Producción. Proyectos constantes. Desvelos creativos. Su energía es un rayo que no cesa. Bemoles de la creación. “La tela en blanco es terrible, es como para empezar la vida de nuevo. La parte más grave de la creación es que todos los pensamientos, todas las ideas, todos estos sentimientos tienen que ser reflejados, todas las palabras que uno puede decir directamente”, sostiene. 1996. Quito. La Capilla del Hombre, su sueño para homenajear al ser humano, al pueblo latinoamericano, con su historia, con dichas y desdichas, comienza a despuntar en la realidad a largo plazo. “Mi obra es de tipo universal, menos anecdótica, menos indios con ponchos, menos indios con sombreros, es solamente el hombre descarnado de América. En mi país es un insulto decir ‘indio de mierda’. Es el bofetón que me siguen dando. Estoy acostumbrado desde muy niño a recibir este tipo de cosas. Yo soy lo que soy. Yo soy un mestizo con alto por ciento de sangre india. Mi tendencia es a ser un hombre más cercano a esta tierra, profunda y maravillosa que es América”, dice.

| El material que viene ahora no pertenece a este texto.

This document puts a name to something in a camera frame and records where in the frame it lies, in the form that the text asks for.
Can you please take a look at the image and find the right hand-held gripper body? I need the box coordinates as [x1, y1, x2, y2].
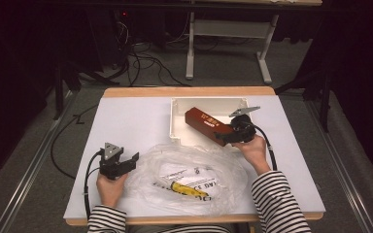
[227, 106, 261, 144]

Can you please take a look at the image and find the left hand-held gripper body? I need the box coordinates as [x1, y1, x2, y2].
[98, 142, 134, 181]

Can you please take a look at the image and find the clear plastic bag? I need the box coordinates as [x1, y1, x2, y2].
[124, 143, 250, 216]

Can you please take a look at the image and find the reddish brown box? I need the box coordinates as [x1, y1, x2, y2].
[184, 107, 236, 148]

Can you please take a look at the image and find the white plastic bin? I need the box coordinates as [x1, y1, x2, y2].
[169, 96, 256, 151]

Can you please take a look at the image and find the white table mat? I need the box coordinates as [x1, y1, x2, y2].
[62, 95, 326, 219]

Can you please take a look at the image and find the wooden table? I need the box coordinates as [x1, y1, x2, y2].
[65, 85, 324, 226]

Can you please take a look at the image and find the person's striped shirt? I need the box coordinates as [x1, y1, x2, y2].
[125, 222, 232, 233]

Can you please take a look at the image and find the black metal stand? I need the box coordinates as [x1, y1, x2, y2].
[275, 69, 333, 133]
[53, 61, 111, 120]

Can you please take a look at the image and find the black computer tower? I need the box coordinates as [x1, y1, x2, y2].
[86, 8, 134, 72]

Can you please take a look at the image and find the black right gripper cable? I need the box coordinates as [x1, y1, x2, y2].
[252, 124, 278, 172]

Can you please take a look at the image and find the black floor cable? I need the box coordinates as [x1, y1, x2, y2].
[50, 104, 100, 180]

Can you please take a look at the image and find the aluminium floor rail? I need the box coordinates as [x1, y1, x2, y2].
[0, 91, 76, 233]
[305, 100, 373, 233]

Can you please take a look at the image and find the tangle of black floor cables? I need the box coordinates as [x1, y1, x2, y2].
[111, 18, 192, 87]

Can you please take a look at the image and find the white metal desk frame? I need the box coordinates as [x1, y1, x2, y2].
[185, 12, 280, 85]

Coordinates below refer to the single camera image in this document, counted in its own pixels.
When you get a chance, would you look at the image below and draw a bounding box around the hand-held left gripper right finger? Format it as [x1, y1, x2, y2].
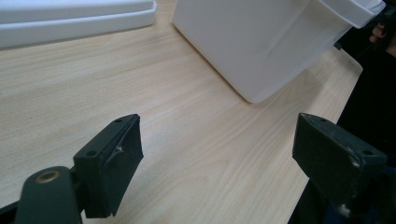
[291, 112, 389, 209]

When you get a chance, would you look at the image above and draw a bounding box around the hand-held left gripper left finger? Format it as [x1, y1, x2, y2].
[73, 113, 145, 219]

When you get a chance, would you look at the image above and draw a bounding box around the white plastic bin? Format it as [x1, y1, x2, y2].
[172, 0, 387, 105]

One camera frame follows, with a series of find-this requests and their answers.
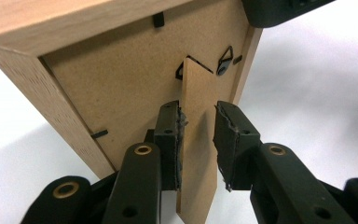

1999, febrero. Las pupilas le vienen haciendo trampa desde hace un tiempo. La clínica John Hopkins, de Baltimore, es una buena opción para ingresar al taller visual. Ese miércoles 10 de marzo, la fatiga se ha apoyado en su rostro. La flojera lo desparrama en el sillón del hotel. Esa ternura de pájaro le corre ahora la cortina del alma: párpados cerrados, labios divididos, gritos, dedos huesudos, semiquebrados, rostros arlequinados con colores varios, ojos en penumbra, abrazos, desesperación de rostros, miedo, angustias en palmas, dolor derramado en la mejilla, cabezas mirando la raíz o el pozo, tal vez de la esperanza, puños, esqueléticos ademanes, miseria repartida en dedos rotos, Quito, pomos, paleta, pinceles, manchas, telas, caras alargadas, óleos, rumor selvático, murales, tragedia, maternidad, guitarra, ira, dolor…

“Mi pintura es de dos mundos. De piel para adentro es un grito contra el racismo y la pobreza; de piel para fuera es la síntesis del tiempo que me ha tocado vivir… mi pintura es para herir, para arañar y golpear en el corazón de la gente. Para mostrar lo que el hombre hace en contra del hombre”, piensan los 79 años de Oswaldo Guayasamín, minutos antes de que el ave blanca volando que le da significado quechua a su apellido, guíe su infarto a la infinitud.